Where in the data does the word "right" appear? Find those lines and copy them.

RECORDED DATA =
• • • • •

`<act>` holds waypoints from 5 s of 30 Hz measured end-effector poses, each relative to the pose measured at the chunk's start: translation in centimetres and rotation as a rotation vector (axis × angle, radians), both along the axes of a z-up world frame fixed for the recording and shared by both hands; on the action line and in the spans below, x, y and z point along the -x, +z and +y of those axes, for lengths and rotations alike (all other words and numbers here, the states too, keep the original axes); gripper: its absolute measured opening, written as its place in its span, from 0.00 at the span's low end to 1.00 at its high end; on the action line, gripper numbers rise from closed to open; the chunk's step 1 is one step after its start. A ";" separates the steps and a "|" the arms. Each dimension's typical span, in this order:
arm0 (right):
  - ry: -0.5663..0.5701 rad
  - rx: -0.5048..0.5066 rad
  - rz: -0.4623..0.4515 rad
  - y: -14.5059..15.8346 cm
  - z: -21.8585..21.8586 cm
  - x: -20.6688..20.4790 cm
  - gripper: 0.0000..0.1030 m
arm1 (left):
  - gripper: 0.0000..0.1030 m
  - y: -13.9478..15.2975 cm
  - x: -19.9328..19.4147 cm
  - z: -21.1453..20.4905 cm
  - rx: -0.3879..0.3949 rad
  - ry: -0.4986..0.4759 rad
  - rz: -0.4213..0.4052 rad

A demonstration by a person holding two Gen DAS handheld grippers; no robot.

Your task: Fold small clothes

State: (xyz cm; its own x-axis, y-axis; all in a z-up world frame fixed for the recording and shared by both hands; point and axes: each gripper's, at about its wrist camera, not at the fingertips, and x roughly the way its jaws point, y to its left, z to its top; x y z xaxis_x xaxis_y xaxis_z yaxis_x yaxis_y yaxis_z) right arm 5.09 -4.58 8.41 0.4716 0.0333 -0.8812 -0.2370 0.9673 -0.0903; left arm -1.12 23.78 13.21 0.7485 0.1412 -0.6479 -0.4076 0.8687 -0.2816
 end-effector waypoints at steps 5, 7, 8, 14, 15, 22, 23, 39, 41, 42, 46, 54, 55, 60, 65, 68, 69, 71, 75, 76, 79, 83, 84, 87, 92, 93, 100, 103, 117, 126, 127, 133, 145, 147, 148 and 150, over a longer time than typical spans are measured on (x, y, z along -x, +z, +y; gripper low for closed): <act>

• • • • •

TASK ANSWER =
arm0 (right):
State: (xyz cm; its own x-axis, y-axis; all in a z-up world frame fixed for the recording and shared by both hands; point and axes: each gripper's, at about its wrist camera, not at the fingertips, and x roughly the way its jaws point, y to its left, z to its top; x y z xaxis_x xaxis_y xaxis_z yaxis_x yaxis_y yaxis_z) right arm 5.09 -4.58 8.41 0.4716 0.0333 -0.8812 -0.2370 0.9673 -0.0903; left arm -1.12 23.78 13.21 0.7485 0.1412 -0.6479 -0.4076 0.8687 -0.2816

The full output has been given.